E eu acredito que vai deixar semente. A mim deixou-me uma frase. Portanto, eu estou aqui por causa de uma frase do Papa João Paulo II. Também acredito que a forma como o Papa Francisco vai estar em Lisboa vai entusiasmar mais jovens a querer ser diferentes, a serem protagonistas, a serem ousados, em ser poéticos na sua maneira de viver a Igreja. Mas nós também depois não podemos é ficar na missa das 11h00.

E isto pode promover o regresso de alguns ou de muitos que se afastaram?

Sim, mas temos aqui um desígnio. E temos que ter melhores propostas. Temos que capacitar os catequistas, os animadores, para que eles consigam ter boas iniciativas, boa espiritualidade para viver o seu dia a dia de uma forma diferente. Se nós conseguirmos fazer isso, temos os jovens mas também temos que ter as pessoas para os acolher.

Entende que seria importante, daqui a um par de anos, repetir este estudo para se perceber melhor o efeito da JMJ e que mudanças é que pode provocar na pastoral juvenil em Portugal?

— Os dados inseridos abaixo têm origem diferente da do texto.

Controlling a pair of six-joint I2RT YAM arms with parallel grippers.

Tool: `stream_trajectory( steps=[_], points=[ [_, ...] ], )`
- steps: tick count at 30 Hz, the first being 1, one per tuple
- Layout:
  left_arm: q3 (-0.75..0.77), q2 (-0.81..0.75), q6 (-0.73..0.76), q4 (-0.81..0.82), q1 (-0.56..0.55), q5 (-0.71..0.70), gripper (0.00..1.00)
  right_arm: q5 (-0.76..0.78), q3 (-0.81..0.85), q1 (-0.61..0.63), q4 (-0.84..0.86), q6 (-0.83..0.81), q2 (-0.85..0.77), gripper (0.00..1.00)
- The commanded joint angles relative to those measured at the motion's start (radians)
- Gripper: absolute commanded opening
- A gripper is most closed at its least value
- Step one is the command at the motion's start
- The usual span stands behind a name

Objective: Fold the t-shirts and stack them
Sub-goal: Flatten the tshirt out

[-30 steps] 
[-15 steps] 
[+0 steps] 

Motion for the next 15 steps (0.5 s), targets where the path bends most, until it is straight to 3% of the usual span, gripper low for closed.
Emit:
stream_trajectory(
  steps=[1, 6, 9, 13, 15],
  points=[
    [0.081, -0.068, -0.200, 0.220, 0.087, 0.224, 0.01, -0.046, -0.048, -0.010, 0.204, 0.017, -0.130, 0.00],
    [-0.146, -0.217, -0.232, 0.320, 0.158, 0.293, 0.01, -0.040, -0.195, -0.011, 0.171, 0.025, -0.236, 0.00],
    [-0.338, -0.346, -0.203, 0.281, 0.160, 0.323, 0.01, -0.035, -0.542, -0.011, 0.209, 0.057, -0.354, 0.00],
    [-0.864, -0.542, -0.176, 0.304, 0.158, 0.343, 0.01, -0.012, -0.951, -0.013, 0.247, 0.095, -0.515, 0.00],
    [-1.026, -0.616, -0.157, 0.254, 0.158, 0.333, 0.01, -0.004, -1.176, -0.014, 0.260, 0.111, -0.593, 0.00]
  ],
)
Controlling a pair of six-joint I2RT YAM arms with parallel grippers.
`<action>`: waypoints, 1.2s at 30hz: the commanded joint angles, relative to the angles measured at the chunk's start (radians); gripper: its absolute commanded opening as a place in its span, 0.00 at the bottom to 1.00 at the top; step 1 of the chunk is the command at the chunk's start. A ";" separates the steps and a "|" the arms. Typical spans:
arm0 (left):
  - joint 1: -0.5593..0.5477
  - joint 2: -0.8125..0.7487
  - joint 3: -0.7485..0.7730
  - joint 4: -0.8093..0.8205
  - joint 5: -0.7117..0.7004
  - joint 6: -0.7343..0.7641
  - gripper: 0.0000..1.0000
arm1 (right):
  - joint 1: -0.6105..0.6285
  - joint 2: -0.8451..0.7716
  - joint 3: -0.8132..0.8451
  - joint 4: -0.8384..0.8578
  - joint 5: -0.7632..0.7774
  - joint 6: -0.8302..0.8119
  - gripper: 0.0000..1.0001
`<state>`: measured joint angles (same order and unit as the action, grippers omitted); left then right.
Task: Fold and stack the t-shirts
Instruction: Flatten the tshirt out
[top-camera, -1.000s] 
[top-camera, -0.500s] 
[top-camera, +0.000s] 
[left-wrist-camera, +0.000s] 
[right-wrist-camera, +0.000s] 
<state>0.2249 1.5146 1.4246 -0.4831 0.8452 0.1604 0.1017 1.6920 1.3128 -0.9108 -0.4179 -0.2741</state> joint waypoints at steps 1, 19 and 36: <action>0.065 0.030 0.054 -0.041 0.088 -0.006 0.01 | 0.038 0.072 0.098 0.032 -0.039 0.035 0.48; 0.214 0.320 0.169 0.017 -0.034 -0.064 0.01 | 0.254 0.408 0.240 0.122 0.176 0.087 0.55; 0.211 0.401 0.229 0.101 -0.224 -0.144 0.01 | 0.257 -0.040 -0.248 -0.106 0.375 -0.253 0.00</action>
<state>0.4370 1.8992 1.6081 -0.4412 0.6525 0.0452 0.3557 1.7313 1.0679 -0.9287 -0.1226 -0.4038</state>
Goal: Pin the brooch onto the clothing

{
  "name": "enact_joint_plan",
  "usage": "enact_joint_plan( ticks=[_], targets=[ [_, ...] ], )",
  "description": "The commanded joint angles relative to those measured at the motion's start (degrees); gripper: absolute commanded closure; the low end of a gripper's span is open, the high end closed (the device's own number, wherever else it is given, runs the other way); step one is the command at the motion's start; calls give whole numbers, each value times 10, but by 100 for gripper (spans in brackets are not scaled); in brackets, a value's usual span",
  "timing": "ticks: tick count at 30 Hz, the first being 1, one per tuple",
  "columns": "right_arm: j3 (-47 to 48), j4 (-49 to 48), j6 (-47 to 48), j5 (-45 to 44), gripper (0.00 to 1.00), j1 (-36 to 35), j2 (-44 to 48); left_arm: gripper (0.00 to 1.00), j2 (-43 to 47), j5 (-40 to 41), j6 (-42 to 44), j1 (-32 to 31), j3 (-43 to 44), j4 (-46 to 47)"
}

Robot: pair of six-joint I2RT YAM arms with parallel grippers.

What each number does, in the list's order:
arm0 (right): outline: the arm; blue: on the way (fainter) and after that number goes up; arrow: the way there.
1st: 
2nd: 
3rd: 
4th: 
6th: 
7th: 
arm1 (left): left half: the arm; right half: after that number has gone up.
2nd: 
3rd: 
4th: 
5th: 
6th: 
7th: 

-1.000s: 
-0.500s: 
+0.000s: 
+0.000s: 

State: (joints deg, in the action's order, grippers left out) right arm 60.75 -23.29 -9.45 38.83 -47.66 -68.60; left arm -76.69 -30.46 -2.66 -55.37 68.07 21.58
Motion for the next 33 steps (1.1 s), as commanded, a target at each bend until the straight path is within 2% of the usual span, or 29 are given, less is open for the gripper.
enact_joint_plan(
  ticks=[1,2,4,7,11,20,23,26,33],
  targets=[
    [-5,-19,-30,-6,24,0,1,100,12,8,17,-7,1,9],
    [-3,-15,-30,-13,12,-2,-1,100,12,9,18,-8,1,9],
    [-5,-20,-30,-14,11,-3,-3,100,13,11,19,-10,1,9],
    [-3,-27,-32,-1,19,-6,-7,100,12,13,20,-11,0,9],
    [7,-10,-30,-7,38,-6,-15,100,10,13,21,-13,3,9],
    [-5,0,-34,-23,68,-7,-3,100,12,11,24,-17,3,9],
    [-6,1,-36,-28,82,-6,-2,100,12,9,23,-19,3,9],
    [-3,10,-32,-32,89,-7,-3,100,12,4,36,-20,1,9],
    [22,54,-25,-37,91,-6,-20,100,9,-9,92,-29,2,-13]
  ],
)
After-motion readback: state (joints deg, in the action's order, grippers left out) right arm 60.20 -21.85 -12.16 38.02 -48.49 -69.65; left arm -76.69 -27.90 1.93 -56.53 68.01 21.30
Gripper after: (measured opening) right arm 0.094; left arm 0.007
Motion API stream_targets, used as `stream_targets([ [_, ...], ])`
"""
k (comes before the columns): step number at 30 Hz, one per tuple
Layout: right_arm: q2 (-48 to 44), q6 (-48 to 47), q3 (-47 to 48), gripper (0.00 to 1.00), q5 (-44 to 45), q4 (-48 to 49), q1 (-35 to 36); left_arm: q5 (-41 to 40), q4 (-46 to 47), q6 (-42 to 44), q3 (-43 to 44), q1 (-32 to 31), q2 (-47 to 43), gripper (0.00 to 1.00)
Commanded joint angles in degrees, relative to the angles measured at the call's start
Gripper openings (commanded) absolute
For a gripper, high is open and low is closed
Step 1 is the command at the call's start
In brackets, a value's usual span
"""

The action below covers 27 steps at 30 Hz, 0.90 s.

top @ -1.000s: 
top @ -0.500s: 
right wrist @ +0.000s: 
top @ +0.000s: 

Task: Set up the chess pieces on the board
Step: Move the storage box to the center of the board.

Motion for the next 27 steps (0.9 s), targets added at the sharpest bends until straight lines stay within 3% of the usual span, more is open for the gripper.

Tem que provocar. Na passada segunda-feira estávamos com D. António Moiteiro, o bispo de Aveiro que abraçou este projeto e dissemos: Nós temos 1.200 jovens e vamos juntos em Diocese - Um projeto que desenvolvemos. Esta para nós é a geração JMJ 23 e queremos acompanhá-los. Depois de regressarem de Lisboa queremos que esta geração seja acompanhada e que tenha boas propostas. Portanto, eu acho que vai haver uma geração 2023. Devemos acompanhá-los e daqui a 10 anos perceber qual foi realmente o impacto. Eu acho que vai ser um impacto positivo. Mas saibamos nós que estamos nas estruturas fazer bem. Sobretudo a partir de agora. Esse ainda vai o desígnio ainda maior. Fazer uma atividade é fácil; agora acompanhar estes jovens - os milhares de jovens que estão inscritos - acho que esse desafio tem que ser pensado para o futuro, e isso ainda não está pensado.

Não fica tudo feito com o fim da Jornada, antes pelo contrário?

Não fica. É o início. Para mim é o início. Portanto o mais importante é descobrir como vamos mediar aquela energia toda. Ou seja, não podemos chegar despois às paróquias e não termos propostas. E, portanto, é aí que nós temos que ver como é que vamos trabalhar esses milhares de Jovens. Nós em Aveiro e as outras dioceses. Nós queremos que isso que isso aconteça, e achamos que vamos conseguir.